Teradata decides to compete head-on as a data warehouse appliance vendor
In a press release today that is surely timed to impinge on the Netezza user conference news cycle, Teradata has come out swinging. Highlights include:
- Teradata, which long avoided the “appliance” term, now says it sells both “data warehouse appliances” and “data mart appliances.” Indeed, it claims to have “invented the original appliance” — which is pretty close to being true.*
- Teradata claims its “new appliance easily delivers up to 5 to 10 times performance improvement over competitors’ appliances,” at $119,000 per terabyte US list price.
- Teradata claims a 150% faster “scan rate” than competitors. Teradata is surely thinking of Netezza when saying that.
- Teradata claims 10X performance improvement on “selected queries” vs. the “competition.”
- Teradata thinks its geospatial data management capability is better than competitors’, and that this is an important indicator of Teradata’s general overall greater sophistication.

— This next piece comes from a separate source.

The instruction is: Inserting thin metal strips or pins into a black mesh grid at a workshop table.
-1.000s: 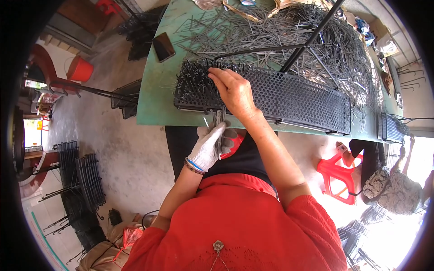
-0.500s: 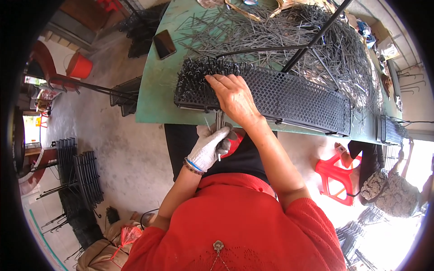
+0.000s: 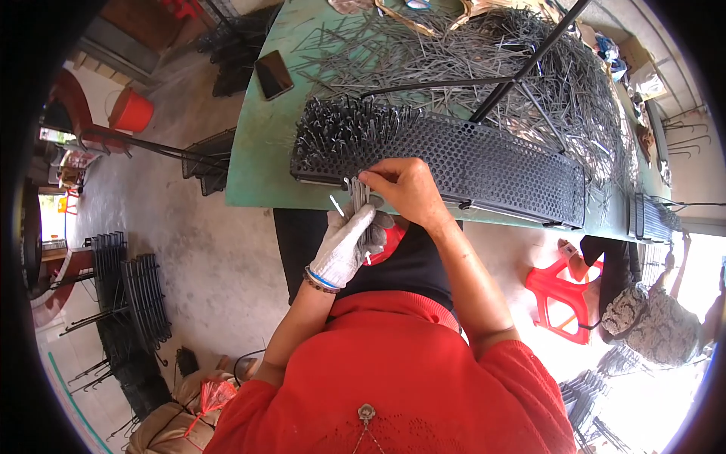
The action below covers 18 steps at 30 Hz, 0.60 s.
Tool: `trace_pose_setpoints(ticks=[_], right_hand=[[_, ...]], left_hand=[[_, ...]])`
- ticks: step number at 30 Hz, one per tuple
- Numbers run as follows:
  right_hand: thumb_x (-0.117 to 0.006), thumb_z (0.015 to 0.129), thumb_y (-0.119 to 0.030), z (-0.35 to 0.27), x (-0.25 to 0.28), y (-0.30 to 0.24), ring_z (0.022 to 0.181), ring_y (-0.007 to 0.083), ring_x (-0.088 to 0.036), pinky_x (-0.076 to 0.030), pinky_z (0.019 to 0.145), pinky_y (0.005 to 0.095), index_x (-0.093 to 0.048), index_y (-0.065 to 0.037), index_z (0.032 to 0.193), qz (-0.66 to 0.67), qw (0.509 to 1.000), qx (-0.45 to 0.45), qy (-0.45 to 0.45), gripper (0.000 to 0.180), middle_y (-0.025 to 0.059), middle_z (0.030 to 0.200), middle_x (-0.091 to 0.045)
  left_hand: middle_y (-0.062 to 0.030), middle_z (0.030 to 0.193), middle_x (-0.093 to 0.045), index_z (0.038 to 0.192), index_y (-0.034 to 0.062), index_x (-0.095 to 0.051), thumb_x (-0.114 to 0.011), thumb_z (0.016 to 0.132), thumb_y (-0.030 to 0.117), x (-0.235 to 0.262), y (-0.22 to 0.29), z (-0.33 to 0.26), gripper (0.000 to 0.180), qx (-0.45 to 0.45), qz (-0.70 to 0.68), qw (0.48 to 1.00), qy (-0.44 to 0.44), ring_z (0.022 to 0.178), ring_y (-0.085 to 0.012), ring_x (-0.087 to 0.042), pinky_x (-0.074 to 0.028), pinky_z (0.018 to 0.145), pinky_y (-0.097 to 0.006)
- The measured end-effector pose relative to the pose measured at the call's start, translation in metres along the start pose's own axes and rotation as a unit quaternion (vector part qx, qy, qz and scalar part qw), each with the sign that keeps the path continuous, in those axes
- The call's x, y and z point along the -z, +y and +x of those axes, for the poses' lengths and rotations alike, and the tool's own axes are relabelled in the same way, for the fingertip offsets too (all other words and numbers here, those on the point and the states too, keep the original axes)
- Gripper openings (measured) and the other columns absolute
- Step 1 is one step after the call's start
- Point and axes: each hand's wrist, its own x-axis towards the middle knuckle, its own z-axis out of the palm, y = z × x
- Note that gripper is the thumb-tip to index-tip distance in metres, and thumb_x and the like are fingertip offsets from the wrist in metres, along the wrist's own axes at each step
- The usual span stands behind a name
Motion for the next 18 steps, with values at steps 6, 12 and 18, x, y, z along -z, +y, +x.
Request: trace_pose_setpoints(ticks=[6,12,18], right_hand=[[-0.069,0.086,-0.016,0.001,0.009,0.0,0.065,0.0085,-0.059,-0.048,0.059,0.0235,-0.07,0.005,0.093,0.119,0.988,-0.092,0.03,0.022,0.0063,0.075,-0.069],[-0.067,0.088,-0.019,0.006,0.019,-0.003,0.067,0.0066,-0.058,-0.046,0.061,0.0202,-0.069,0.001,0.096,0.155,0.981,-0.085,0.078,0.021,0.0033,0.08,-0.069],[-0.065,0.091,-0.015,0.017,0.03,-0.008,0.074,0.0061,-0.06,-0.047,0.065,0.0203,-0.068,0.003,0.097,0.101,0.958,0.064,0.261,0.019,0.0036,0.085,-0.07]], left_hand=[[-0.0076,0.085,-0.067,0.107,0.0092,-0.055,-0.054,0.097,0.022,0.001,-0.004,0.0,0.016,-0.002,-0.009,1.0,0.021,0.06,-0.0087,-0.062,-0.047,0.047,-0.021],[-0.0057,0.084,-0.067,0.103,0.0106,-0.055,-0.056,0.096,0.023,0.002,-0.005,0.001,0.014,0.006,0.034,0.999,0.041,0.058,-0.007,-0.059,-0.043,0.046,-0.019],[-0.0044,0.083,-0.065,0.102,0.0098,-0.056,-0.056,0.096,0.021,0.005,-0.013,0.007,0.013,0.015,0.068,0.997,0.026,0.059,-0.0071,-0.058,-0.043,0.047,-0.019]])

*Pay no attention to Teradata’s unfortunate choice elsewhere in the release to say it’s introducing a “second-generation” appliance, and seemingly implying it offered a “first-generation” one in April.
I talked with Teradata’s chief development officer Scott Gnau Friday to clarify those performance claims. Here’s what Teradata means by them.
- Scott says a Teradata appliance really can do sequential reads 50% faster than other vendors, assuming the same disk drives. He gave an NDA/trade secret reason as to how Teradata does this that sounded plausible. However, I didn’t grill him as to whether this claim holds up in the face of different block-size choices in the file systems or different compression numbers. (Note: More compression might mean more ability to confine data to the faster outer bands of the disk.)
- “150% faster” on the scans really does mean 2.5X, at least when referring to those competitors that use slower disks than Teradata does.
- Another major component of the 5-10X claim is multidimensional partitioning. Frankly, I suspect Scott of underrating his competitors’ products in that regard, and anyhow the effect of partitioning is highly dependent on workload. (But hey, that’s what POCs are for!)
- The 10X claim is for certain queries in certain workloads as compared with certain other systems. (The number could obviously have been a lot higher if Teradata wanted to phrase things as ridiculously as some other vendors do.)
Please also note that vendors are always imprecise when they give numbers like these, and Teradata is no exception to that rule.